#### Exercise requirements
Beginning with the line below that contains "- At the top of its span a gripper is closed" and ending with the line that contains "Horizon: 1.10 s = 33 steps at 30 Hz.", copy every line exactly. Copy nothing else.

#### Input records

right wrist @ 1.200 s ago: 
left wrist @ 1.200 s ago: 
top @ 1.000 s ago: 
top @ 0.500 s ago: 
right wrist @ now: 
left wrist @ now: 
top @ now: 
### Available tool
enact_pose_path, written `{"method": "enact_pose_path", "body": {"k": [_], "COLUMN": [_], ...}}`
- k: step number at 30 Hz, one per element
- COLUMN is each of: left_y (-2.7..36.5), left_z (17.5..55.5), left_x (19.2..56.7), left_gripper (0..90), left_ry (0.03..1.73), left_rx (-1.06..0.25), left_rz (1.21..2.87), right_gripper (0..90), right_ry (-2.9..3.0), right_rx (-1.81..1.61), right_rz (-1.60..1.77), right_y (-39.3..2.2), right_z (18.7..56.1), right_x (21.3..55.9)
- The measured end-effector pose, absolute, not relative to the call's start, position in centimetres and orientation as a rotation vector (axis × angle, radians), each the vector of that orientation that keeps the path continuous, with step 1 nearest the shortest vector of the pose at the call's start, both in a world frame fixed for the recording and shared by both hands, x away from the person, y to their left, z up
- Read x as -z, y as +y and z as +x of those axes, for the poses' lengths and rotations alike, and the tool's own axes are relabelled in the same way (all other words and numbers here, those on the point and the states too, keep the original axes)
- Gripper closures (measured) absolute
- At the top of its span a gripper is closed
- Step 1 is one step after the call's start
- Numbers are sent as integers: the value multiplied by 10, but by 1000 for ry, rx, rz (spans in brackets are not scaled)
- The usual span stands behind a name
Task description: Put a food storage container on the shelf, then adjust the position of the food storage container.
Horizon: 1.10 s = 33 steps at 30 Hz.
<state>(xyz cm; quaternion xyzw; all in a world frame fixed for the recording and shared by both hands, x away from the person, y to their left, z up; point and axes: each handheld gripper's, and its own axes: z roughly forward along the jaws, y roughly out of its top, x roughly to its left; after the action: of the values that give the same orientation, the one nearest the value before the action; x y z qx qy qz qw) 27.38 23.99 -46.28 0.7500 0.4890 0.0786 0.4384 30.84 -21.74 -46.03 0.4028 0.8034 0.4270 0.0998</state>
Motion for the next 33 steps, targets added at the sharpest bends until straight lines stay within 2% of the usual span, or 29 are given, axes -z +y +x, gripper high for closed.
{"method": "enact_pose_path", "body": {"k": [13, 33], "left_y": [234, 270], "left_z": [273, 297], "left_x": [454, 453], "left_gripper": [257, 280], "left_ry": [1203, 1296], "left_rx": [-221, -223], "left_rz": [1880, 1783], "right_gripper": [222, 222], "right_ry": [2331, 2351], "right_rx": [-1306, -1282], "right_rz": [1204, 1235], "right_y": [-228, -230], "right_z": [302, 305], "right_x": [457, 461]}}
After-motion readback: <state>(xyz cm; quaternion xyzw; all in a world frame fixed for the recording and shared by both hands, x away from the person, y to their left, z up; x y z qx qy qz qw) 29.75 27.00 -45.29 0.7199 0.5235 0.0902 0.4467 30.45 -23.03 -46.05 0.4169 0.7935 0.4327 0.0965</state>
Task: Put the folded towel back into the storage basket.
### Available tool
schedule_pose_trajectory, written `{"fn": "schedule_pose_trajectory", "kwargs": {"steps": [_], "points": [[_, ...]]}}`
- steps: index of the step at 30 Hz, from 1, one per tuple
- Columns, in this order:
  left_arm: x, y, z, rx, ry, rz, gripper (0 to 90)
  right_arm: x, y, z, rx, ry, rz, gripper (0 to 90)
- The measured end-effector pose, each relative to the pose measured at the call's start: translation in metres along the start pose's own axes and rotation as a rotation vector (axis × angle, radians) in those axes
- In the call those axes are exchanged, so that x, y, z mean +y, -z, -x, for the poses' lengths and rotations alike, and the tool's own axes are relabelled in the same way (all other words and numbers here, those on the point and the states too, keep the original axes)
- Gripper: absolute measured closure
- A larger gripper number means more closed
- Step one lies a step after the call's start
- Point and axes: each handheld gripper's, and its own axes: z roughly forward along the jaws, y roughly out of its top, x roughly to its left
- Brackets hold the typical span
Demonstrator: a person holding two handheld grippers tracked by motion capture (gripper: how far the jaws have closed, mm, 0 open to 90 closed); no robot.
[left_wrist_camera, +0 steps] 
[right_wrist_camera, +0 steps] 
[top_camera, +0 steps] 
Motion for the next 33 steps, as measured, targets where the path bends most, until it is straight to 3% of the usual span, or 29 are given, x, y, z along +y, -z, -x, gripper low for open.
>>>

#### Result of this exercise
- At the top of its span a gripper is closed
- Step 1 is one step after the call's start
- Numbers are sent as integers: the value multiplied by 10, but by 1000 for ry, rx, rz (spans in brackets are not scaled)
- The usual span stands behind a name
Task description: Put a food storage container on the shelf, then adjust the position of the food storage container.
Horizon: 1.10 s = 33 steps at 30 Hz.

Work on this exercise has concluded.